Provided data ->
-- Opening Marker --
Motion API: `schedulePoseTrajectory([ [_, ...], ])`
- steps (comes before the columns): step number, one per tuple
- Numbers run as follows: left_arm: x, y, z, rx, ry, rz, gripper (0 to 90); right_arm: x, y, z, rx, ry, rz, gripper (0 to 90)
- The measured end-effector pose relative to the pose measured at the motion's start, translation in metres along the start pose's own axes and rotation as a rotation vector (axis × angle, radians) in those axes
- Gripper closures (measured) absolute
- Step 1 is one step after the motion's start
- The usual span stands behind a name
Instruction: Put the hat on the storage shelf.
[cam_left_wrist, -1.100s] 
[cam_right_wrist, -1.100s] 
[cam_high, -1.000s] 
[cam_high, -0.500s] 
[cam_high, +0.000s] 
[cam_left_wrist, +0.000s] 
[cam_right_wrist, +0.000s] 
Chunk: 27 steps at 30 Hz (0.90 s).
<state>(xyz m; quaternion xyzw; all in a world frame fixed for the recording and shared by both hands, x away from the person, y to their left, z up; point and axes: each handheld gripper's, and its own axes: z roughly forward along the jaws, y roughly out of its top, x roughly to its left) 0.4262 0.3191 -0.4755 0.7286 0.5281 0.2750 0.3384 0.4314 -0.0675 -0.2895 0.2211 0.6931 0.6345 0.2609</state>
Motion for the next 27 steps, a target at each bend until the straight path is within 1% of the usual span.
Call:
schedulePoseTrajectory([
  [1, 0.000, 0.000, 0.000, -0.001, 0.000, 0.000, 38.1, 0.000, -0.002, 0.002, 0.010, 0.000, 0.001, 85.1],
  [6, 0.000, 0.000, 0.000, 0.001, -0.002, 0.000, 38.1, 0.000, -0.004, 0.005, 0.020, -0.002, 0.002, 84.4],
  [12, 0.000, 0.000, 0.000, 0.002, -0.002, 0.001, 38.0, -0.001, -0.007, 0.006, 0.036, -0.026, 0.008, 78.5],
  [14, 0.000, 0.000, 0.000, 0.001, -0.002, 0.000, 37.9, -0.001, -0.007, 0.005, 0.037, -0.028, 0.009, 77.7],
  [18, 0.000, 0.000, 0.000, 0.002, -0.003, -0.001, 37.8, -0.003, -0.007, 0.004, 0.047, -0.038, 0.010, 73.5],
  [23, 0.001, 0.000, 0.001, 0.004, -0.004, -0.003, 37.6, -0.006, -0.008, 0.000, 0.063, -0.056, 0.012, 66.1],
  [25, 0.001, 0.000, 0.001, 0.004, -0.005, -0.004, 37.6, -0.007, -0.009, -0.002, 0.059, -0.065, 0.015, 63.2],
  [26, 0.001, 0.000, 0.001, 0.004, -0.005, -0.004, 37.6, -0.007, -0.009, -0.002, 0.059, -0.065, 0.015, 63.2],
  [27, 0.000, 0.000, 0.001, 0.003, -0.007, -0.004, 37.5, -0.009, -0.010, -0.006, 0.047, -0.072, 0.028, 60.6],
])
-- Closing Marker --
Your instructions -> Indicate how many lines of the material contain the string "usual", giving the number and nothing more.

Written reply -> 2